Task goal
Your job is to transcribe the material exactly, every line included.

Segment Open

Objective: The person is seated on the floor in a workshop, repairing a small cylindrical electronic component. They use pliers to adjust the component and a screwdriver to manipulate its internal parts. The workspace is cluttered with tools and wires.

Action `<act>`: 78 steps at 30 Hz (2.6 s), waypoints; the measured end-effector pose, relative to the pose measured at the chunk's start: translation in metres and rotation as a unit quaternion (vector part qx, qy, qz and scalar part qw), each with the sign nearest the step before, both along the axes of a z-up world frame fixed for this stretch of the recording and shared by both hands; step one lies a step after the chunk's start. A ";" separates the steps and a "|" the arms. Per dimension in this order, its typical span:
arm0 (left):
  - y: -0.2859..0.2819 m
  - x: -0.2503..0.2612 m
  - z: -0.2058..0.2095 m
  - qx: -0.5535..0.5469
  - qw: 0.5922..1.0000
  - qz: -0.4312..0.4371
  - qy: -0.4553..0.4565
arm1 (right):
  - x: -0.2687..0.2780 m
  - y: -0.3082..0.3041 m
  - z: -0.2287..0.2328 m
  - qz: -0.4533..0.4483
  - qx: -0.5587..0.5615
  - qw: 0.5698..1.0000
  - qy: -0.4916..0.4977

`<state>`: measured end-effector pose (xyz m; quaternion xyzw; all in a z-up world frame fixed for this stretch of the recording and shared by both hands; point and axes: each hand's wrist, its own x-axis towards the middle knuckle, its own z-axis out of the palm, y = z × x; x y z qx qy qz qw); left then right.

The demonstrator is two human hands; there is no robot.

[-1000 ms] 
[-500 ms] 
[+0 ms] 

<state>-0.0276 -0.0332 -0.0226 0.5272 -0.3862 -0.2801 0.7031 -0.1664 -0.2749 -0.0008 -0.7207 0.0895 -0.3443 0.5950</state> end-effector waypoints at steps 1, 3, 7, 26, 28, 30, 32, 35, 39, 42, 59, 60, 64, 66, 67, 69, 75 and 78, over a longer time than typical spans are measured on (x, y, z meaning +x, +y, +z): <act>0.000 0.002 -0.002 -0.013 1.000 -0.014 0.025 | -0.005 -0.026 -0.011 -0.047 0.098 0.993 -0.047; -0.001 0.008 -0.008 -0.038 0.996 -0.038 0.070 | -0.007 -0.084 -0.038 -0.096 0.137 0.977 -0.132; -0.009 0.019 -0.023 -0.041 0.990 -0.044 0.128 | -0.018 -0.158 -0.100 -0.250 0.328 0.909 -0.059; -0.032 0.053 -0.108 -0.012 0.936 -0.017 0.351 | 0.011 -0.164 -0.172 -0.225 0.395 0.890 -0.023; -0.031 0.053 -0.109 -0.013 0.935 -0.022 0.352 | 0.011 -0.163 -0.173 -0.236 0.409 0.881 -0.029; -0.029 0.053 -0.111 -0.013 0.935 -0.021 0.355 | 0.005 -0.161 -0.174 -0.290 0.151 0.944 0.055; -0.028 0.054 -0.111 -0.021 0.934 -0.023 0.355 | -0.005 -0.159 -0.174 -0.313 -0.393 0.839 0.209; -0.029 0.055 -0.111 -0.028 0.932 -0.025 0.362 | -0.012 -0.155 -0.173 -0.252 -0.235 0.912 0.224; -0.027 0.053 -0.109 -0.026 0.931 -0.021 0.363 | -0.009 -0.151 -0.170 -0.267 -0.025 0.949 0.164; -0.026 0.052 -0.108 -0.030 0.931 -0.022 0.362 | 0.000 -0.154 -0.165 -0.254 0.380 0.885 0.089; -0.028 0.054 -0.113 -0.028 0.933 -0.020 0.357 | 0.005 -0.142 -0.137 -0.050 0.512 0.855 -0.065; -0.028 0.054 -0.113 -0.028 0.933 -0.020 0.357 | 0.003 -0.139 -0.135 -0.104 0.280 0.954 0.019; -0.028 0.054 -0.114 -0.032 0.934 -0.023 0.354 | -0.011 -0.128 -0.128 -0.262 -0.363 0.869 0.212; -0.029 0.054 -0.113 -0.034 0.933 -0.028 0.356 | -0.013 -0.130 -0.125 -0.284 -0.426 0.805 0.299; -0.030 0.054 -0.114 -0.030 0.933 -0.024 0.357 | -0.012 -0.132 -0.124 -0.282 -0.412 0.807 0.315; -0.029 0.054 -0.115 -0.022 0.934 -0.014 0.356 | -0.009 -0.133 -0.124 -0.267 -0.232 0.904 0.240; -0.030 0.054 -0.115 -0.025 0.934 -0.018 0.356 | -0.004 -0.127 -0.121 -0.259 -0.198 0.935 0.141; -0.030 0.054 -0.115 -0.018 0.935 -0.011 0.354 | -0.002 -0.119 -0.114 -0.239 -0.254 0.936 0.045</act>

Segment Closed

Task result
Objective: The person is seated on the floor in a workshop, repairing a small cylindrical electronic component. They use pliers to adjust the component and a screwdriver to manipulate its internal parts. The workspace is cluttered with tools and wires.

Action `<act>`: 78 steps at 30 Hz (2.6 s), waypoints; the measured end-effector pose, relative to the pose measured at the chunk's start: translation in metres and rotation as a unit quaternion (vector part qx, qy, qz and scalar part qw), each with the sign nearest the step before, both along the axes of a z-up world frame fixed for this stretch of the recording and shared by both hands; step one lies a step after the chunk's start. A ";" separates the steps and a "|" the arms. Per dimension in this order, its typical span:
arm0 (left):
  - y: -0.2859..0.2819 m
  - x: -0.2503..0.2612 m
  - z: -0.2058..0.2095 m
  - qx: -0.5535..0.5469
  - qw: 0.5922..1.0000
  - qz: -0.4312..0.4371
  - qy: -0.4553..0.4565
arm1 (right):
  - x: -0.2687..0.2780 m
  - y: -0.3082..0.3041 m
  - z: -0.2287..0.2328 m
  - qz: -0.4533..0.4483
  - qx: -0.5587..0.5615
  - qw: 0.5698..1.0000
  - qy: -0.4916..0.4977

`<state>`: measured end-effector pose (xyz m; quaternion xyzw; all in a z-up world frame fixed for this stretch of the recording and shared by both hands; point and axes: each hand's wrist, its own x-axis towards the middle knuckle, its own z-axis out of the palm, y = z × x; x y z qx qy qz qw); left then right.

The demonstrator is two human hands; there is no robot.

[-1000 ms] 
[-500 ms] 
[+0 ms] 

<state>-0.0276 -0.0332 -0.0226 0.5272 -0.3862 -0.2801 0.7031 -0.1664 -0.2749 -0.0008 -0.7207 0.0895 -0.3443 0.5950</state> end-effector waypoints at steps 1, 3, 7, 26, 28, 30, 32, 35, 39, 42, 59, 60, 64, 66, 67, 69, 75 and 78, over a longer time than typical spans are measured on (x, y, z meaning +x, +y, +z): <act>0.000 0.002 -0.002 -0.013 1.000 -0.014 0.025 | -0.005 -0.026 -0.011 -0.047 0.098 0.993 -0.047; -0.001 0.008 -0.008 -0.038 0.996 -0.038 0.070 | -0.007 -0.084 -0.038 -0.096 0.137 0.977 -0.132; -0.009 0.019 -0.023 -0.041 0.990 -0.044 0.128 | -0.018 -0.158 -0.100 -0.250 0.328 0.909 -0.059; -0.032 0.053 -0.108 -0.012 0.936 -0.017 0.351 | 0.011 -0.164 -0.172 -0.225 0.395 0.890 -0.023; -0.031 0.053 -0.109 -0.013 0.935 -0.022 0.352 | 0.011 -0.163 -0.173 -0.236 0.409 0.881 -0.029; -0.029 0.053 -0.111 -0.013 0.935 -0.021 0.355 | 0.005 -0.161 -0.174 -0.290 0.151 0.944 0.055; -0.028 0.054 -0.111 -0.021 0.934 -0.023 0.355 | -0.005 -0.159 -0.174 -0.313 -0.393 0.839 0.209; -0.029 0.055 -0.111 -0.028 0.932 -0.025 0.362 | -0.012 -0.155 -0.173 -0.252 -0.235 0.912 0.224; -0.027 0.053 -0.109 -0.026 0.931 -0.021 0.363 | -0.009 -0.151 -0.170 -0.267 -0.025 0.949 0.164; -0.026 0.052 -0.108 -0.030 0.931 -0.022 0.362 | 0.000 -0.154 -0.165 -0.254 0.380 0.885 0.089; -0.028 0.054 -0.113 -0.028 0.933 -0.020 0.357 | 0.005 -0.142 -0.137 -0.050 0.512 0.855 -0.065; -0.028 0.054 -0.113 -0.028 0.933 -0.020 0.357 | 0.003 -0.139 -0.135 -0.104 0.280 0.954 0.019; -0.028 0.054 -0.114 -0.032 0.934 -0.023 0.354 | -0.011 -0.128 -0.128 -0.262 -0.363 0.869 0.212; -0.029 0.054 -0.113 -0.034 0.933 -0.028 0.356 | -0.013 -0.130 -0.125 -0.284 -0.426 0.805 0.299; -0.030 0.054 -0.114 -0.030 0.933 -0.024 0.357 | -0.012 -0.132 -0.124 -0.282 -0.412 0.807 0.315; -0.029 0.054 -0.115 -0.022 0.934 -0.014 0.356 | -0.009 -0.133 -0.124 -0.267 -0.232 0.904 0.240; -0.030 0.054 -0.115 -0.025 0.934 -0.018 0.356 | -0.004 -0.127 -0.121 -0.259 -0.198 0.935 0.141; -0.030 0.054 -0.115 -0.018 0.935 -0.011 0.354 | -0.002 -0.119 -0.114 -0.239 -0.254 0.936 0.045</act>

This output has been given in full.